-- WHAT IS REQUIRED --
In the entries below, find the line containing "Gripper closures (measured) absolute" and the line containing "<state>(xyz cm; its". Copy those two lines and everything between them exactly, and only that.

-- INFORMATION SUPPLIED --

=====

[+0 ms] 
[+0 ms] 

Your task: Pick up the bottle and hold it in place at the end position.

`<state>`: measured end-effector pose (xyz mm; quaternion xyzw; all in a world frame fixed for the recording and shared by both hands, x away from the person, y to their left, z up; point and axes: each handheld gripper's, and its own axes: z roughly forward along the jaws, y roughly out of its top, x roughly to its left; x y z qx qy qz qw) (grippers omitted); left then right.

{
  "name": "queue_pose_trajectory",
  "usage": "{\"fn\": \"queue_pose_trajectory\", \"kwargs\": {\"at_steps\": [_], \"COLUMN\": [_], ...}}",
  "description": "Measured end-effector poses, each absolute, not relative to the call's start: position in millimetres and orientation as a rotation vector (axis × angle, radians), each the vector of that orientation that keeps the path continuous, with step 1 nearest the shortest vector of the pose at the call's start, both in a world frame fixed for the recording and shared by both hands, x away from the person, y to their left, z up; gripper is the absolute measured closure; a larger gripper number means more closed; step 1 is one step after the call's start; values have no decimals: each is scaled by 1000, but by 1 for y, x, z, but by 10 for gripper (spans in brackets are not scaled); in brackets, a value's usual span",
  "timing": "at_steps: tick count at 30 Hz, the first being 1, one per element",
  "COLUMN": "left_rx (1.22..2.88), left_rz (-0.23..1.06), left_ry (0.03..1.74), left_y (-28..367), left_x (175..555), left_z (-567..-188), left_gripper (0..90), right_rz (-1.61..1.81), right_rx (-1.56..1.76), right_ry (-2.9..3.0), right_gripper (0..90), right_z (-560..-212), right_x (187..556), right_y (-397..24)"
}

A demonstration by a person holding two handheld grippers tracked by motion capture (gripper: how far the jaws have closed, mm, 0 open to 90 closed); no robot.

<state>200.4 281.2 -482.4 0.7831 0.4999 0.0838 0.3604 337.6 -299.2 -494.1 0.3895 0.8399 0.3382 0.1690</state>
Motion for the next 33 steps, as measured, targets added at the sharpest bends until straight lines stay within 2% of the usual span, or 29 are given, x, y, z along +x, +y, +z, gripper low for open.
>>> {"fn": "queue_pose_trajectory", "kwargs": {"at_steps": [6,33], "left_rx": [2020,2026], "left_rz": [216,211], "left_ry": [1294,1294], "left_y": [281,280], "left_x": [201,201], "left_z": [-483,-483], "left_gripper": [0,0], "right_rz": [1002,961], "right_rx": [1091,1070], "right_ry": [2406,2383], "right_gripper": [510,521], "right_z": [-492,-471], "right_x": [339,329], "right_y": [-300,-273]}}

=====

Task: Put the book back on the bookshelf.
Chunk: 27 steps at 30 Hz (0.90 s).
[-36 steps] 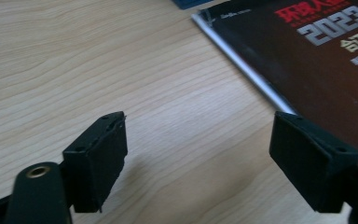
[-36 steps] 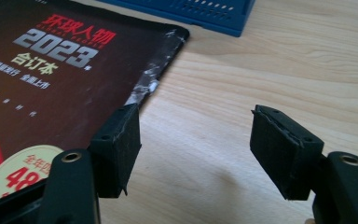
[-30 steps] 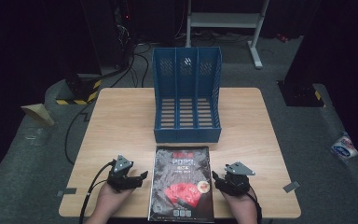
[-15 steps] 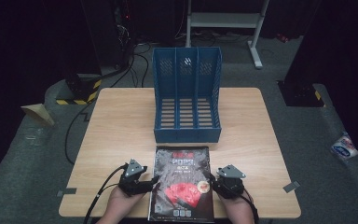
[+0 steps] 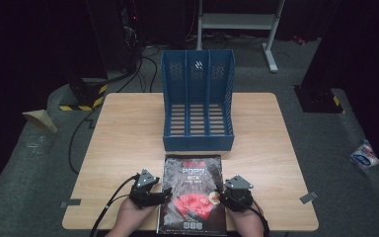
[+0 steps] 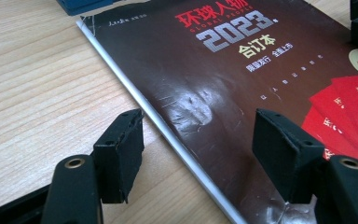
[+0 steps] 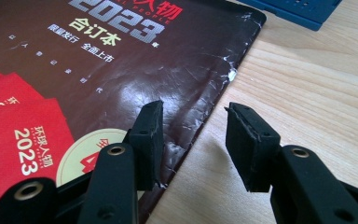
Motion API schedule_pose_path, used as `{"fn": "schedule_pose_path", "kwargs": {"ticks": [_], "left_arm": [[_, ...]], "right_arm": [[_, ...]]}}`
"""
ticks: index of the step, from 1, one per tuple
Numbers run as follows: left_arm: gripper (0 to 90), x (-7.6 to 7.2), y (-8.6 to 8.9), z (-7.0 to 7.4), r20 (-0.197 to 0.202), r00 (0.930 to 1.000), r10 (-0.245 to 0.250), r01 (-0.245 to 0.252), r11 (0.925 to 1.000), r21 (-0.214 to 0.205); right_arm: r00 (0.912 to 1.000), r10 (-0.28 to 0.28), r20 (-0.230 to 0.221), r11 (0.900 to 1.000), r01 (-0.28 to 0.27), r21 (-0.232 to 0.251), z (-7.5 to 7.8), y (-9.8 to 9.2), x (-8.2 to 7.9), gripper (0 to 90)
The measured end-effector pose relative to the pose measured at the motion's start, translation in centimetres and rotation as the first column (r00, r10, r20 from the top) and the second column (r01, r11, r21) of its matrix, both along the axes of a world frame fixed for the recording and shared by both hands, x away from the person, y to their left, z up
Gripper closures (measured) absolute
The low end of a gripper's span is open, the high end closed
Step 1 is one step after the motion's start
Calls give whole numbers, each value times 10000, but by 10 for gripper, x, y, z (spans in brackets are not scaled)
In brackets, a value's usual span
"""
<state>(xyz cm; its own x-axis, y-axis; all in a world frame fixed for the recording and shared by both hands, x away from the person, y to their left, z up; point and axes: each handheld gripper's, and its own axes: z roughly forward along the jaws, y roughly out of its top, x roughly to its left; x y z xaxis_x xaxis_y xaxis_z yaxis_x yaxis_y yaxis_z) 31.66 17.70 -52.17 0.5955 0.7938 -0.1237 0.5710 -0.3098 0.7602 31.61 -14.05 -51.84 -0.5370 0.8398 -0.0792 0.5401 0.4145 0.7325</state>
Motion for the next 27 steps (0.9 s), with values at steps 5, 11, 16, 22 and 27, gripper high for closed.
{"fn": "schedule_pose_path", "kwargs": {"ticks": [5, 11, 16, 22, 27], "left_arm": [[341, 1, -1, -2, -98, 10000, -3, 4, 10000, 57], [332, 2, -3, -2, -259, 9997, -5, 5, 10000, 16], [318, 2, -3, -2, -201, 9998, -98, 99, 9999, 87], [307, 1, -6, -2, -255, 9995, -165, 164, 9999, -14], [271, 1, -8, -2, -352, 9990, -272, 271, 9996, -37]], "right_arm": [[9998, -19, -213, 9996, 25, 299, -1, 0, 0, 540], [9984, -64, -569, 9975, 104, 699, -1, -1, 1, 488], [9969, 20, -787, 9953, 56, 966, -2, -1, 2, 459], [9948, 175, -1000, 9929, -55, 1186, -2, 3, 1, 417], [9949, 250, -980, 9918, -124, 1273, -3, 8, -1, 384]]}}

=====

-- WORKED SOLUTION --
Gripper closures (measured) absolute
The low end of a gripper's span is open, the high end closed
Step 1 is one step after the motion's start
Calls give whole numbers, each value times 10000, but by 10 for gripper, x, y, z (spans in brackets are not scaled)
In brackets, a value's usual span
"""
<state>(xyz cm; its own x-axis, y-axis; all in a world frame fixed for the recording and shared by both hands, x away from the person, y to their left, z up; point and axes: each handheld gripper's, and its own axes: z roughly forward along the jaws, y roughly out of its top, x roughly to its left; x y z xaxis_x xaxis_y xaxis_z yaxis_x yaxis_y yaxis_z) 31.66 17.70 -52.17 0.5955 0.7938 -0.1237 0.5710 -0.3098 0.7602 31.61 -14.05 -51.84 -0.5370 0.8398 -0.0792 0.5401 0.4145 0.7325</state>

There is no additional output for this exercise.